RDS proxy experiments
Overview
In scope of PERF-747 we need to check performance and usability of using RDS proxy approach.
RDS proxy is used to better manage the actual number of database connections created and maintained by the database server. Instead of having a 1:1 connection created by the client and added to the pool by the DB, the proxy could provide a many:1 or many:few connection ratio and still able to allow the client to execute the queries in time.
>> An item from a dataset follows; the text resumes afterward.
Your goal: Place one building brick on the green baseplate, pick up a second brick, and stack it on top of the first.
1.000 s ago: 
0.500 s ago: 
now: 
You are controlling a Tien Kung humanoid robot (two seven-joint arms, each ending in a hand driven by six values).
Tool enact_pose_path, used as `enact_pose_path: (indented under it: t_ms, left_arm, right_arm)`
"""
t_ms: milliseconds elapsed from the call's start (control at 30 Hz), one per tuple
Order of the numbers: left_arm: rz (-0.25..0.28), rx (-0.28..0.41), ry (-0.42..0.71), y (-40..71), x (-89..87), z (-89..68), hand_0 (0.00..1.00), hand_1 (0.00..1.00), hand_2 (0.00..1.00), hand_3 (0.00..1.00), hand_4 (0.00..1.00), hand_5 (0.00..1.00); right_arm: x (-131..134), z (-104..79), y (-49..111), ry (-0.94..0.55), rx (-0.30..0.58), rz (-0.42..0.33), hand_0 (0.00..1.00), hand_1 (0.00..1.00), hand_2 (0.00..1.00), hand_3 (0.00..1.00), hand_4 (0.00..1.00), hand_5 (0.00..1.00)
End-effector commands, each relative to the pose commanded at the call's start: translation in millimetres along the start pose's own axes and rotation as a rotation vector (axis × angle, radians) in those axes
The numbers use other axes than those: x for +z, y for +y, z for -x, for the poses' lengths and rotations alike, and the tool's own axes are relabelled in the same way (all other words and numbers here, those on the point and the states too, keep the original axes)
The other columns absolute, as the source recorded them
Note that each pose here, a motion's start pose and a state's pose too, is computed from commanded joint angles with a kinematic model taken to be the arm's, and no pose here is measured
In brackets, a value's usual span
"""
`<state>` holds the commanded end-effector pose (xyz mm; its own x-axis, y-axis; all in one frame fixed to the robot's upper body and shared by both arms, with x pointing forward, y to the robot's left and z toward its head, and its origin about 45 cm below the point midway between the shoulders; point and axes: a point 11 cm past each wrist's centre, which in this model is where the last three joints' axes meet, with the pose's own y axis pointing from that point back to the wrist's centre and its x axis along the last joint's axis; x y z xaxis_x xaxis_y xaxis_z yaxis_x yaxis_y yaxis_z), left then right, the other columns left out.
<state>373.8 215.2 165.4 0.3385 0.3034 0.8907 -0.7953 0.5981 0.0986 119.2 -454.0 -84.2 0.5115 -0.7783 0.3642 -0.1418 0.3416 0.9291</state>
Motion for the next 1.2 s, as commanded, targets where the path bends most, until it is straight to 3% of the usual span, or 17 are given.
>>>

It was found in testing on the Mobius-like cluster which had 61 tenants that the maximum number of database connections was exhausted very quickly when 30 DI jobs were running with 5 vUsers on each tenant doing CICO.
2 proxies being created with different set of modules communicating through them:
- pmpt-proxy (for mod-inventory, mod-inventory-storage).
- pmpt-proxy-2 (for mod_di_converter_storage, mod_source_record_manager, mod_source_record_storage)
Each of proxies has "connection pool maximum connections" which means the maximum allowed connections, as a percentage of the maximum connection limit of your database.
- pmpt-proxy (for mod-inventory, mod-inventory-storage) has 50%, 25% in future tests (see notes section below)
- pmpt-proxy-2 (for mod_di_converter_storage, mod_source_record_manager, mod_source_record_storage) has 25%.
Most of a tests was performed with 4x database, then for experiment switched to 8x large
Summary
Test Runs
Results
# | test | CI(s) | CO(s) | Data Import duration | configuration | notes |
---|---|---|---|---|---|---|
1 | 61 tenants 5 user each CICO + 10k MARC BIB Create on 14 tenants | 1,49 | 2,35 | 34 min - 2 hr 53 min | 50% connections on pmpt-proxy, 4xLarge DB | no errors. |
2 | 61 tenants 5 user each CICO + 10k MARC BIB Create on 14 tenants | 1,94 | 3,0 | 2 hr - 2 hr 50 min | 50% connections on pmpt-proxy, 4xLarge DB | 2 DI jobs stuck |
3 | 61 tenants 5 user each CICO + 10k MARC BIB Create on 14 tenants | 1,7 | 2,67 | 20 min - 2 hr 33 min | 50% connections on pmpt-proxy, 4xLarge DB | 11 DI jobs completed with error |
4 | 61 tenants 5 user each CICO + 10k MARC BIB Create on 14 tenants | 2,23 | 3,47 | 34 min -3 hr 3 min | 25% connections on pmpt-proxy, 4xLarge DB, With shared pool circulation-storage 1000 | 9 DI jobs failed |
5 | 61 tenants 5 user each CICO + 10k MARC BIB Create on 14 tenants | 1,18 | 1,9 | 30 min - 3 hr 38 min | 25% connections on pmpt-proxy, 8xLarge DB | no errors |
6 | 61 tenants 5 user each CICO + 10k MARC BIB Create on 30 tenants | 1,181 | 1,884 | 2 hr 33 min - 6 hr 25 min | 25% connections on pmpt-proxy, 8xLarge DB | 3 DI jobs stuck |
7 | 61 tenants 5 user each CICO + 10k MARC BIB Create on 14 tenants | 1,358 | 2,107 | 45 min - 3 hr 13 min | 25% connections on pmpt-proxy, 8xLarge DB, number of max DB connections changed from default (5K) to 10K | 2 DI jobs failed |
8 | 61 tenants 5 user each CICO + 10k MARC BIB Create on 14 tenants | 3,835 | 5,606 | 3 hr 15 min | 25% connections on pmpt-proxy, 4xLarge DB, number of max DB connections changed from default (5K) to 10K | 10 DI jobs failed |
9 | 61 tenants 5 user each CICO + 10k MARC BIB Create on 15 tenants | 1,623 | 2,294 | 50 min - 3 hr 10 min | NO proxy, 4xLarge DB, number of max DB connections changed from default (5K) to 10K | no Errors |
Test 1
Initial test. No errors except on fs00001137 tenant (CI/CO and data import as well) as it wasn't registered into proxies.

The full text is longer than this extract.